PRIDE. The deadly sin from which all other sins originate.

CS Lewis said that it makes you look down at other people and things, an apt description of why society as a whole finds the excessively proud man intolerable. Many people luckily (and thankfully) manage to shake off this supremely unattractive quality. Or so they think.

There is one instance, though, where your sense of pride  will always surface: your car - regardless of what it is.

Think of yourself what you will, but every person needs to feel some kind of external validation and your car provides that, some more often than others.

A guy driving a R900k car can sit every day and look down at other people and their cars, proud in the fact of what he doesn’t have to drive.

Others – especially those who can’t stand their old, scruffy, tech-less, bruised and battered cars – will scoff at the theory that they also find pride in their rides. Most of the time they find themselves head-down in their ancient piece of machinery, sulking because they deserve better from Mom and Dad (if they’re students) or that they’re not at a point in their lives where they can buy a ‘proper’ car.

But, regardless of how depressing you may find your car, a sense of pride will arise at one point or another. Amidst all the complaints and bemoaning of your automotive fate, the one aspect that will get your chest out, is its top speed - what you think or want to believe it is.

This kind of pride is also accompanied by the always feel-good, wonderful bliss that is ignorance.

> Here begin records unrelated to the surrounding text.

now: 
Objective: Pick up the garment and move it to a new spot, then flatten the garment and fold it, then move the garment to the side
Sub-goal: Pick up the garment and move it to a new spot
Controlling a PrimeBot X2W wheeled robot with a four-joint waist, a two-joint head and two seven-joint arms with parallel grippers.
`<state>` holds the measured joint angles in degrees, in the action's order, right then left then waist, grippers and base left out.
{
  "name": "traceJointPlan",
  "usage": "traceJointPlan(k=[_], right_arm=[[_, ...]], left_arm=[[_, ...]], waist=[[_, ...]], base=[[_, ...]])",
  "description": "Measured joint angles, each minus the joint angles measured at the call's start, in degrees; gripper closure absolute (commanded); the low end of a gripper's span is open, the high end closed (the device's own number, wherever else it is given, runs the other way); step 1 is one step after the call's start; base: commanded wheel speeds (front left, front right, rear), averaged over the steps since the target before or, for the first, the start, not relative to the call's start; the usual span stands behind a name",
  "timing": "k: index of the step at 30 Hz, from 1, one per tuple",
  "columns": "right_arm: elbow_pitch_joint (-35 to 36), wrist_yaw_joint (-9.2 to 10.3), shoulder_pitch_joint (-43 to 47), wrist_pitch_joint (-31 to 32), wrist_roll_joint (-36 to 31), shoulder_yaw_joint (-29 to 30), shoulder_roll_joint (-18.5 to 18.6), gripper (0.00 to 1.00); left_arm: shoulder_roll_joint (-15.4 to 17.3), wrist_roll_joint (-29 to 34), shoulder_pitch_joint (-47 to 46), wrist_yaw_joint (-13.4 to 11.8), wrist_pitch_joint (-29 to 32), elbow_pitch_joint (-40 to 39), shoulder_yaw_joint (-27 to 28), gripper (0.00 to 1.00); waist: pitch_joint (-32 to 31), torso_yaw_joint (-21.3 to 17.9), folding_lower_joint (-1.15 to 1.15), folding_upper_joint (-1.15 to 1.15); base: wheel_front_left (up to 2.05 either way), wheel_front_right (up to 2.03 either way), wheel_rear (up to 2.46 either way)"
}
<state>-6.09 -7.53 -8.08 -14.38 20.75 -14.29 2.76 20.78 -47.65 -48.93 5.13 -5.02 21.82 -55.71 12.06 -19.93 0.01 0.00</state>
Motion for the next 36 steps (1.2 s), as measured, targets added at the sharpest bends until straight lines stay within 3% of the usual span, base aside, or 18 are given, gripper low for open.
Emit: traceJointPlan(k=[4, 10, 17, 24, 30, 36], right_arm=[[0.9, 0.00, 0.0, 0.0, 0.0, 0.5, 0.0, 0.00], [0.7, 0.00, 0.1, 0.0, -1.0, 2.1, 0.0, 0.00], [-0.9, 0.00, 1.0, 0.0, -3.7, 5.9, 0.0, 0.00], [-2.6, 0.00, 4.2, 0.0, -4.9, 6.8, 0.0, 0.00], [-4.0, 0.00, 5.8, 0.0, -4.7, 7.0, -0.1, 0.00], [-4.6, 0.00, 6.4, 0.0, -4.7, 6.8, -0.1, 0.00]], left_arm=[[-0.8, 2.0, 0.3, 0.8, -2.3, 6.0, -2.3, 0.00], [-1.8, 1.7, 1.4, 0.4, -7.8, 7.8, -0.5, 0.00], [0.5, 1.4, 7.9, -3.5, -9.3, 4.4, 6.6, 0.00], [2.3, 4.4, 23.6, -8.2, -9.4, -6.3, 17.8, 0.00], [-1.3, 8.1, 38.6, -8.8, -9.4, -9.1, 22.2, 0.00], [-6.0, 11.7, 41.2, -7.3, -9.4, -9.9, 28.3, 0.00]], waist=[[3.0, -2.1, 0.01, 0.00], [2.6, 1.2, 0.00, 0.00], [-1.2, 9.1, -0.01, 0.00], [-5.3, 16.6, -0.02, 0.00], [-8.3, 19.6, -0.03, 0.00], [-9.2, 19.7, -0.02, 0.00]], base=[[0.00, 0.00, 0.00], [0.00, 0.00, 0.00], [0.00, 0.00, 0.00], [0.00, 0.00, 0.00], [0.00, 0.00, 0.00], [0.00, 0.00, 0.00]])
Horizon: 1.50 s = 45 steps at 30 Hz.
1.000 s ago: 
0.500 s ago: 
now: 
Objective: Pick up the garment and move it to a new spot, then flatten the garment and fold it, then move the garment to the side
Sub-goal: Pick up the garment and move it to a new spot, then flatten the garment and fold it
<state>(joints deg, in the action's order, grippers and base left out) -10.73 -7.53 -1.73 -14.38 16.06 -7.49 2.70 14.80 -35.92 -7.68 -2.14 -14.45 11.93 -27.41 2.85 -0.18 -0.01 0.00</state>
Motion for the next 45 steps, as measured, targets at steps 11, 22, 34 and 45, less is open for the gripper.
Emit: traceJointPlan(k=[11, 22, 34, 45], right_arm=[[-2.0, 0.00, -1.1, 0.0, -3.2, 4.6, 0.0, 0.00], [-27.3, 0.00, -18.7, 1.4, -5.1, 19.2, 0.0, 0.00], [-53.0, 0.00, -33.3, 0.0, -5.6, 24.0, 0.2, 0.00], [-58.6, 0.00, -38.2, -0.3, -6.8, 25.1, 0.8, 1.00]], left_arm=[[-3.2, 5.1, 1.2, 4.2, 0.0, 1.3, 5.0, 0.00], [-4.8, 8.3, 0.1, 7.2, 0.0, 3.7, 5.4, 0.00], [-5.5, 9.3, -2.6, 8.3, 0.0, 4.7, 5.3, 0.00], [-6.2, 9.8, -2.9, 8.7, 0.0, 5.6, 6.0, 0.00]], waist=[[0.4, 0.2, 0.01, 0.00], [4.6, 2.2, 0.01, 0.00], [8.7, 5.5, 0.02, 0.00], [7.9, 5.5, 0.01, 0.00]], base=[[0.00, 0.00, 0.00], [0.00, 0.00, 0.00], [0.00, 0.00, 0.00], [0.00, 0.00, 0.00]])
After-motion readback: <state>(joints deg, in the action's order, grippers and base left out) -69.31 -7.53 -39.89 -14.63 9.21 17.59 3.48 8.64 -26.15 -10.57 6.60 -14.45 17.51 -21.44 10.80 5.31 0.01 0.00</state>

Certainly, there are exceptions, but almost every human being has an ego big and insecure enough to have to find pride in something. Finding that pride in how fast your car can go is easy, because in these people’s cases, it’s all relative.
I drive a 2005 VW CitiGolf 1.4 (the carburettor version). I love my car. It’s simple and unpretentious. I’ve never climbed in and felt sad that it wasn’t something more modern. Would I say no to a better new car though? Never.

Now, I’m no adrenalin junkie and I also don’t really possess an inner child, so I don’t go to a lot of trouble finding out how uncomfortably fast I can go in a car (I do have to go pretty fast to leave my comfort zone though, depending on the car).

I recently did push my speedometer to just over 160km/h on a brand-new piece road that did not sport a single pothole.
It was terrifying. The car was so unsettled by what I was putting it through, I was sure that if an Uno would by some miracle manage to pass me, I would fall over. My GPS said I was doing only 151km/h. It provided little solace.

I was being needled by a physiotherapist one day when she told me very enthusiastically that she had pushed her Citi – identical to mine in every way save that it was a year older – to 180km/h on the N1. My first reaction was shock and horror: I was being stuck full of needles (very close to my lungs) by a woman who believed with all her heart and soul that her fuel-injection-less Citi could do 180km/h. Most importantly though, she didn’t say it with any hint of surprise; it was with resounding pride.

In another instance, someone told me that he had pushed his 2012 Kia Picanto 1.2 EX (no disrespect to the Picanto; it’s the best value for money on the market) to 190km/h here on the Highveld. A local publication established the top speed of this exact model at 163km/h (at sea level).

Let’s say that the speedometer reading at the true speed of 163km/h actually was 190km/h. That would mean that Kia had built a car with a speedometer deviation of 16.56%. So either this was the dud of all duds – I cannot for a second believe that Kia would roll out a car as defective as this – or our old friends Dr Pride and Mr Vanity have crashed the party.
Now I can’t be so reckless as to accuse these people of lying, but I find the ignorance of these instances astounding and more to the point, ridiculous.

My lack of tact often sees me refute these people’s claims to their faces. All I get are looks of confusion and hurt, because I had the audacity to challenge the validity of – you guessed it – the one thing they managed to find pride in.
We seemingly need to commit the ultimate deadly sin in order to feel valid and worthy and no matter how much your ride might actually make you feel unworthy, you somehow always will find pride in your small ride.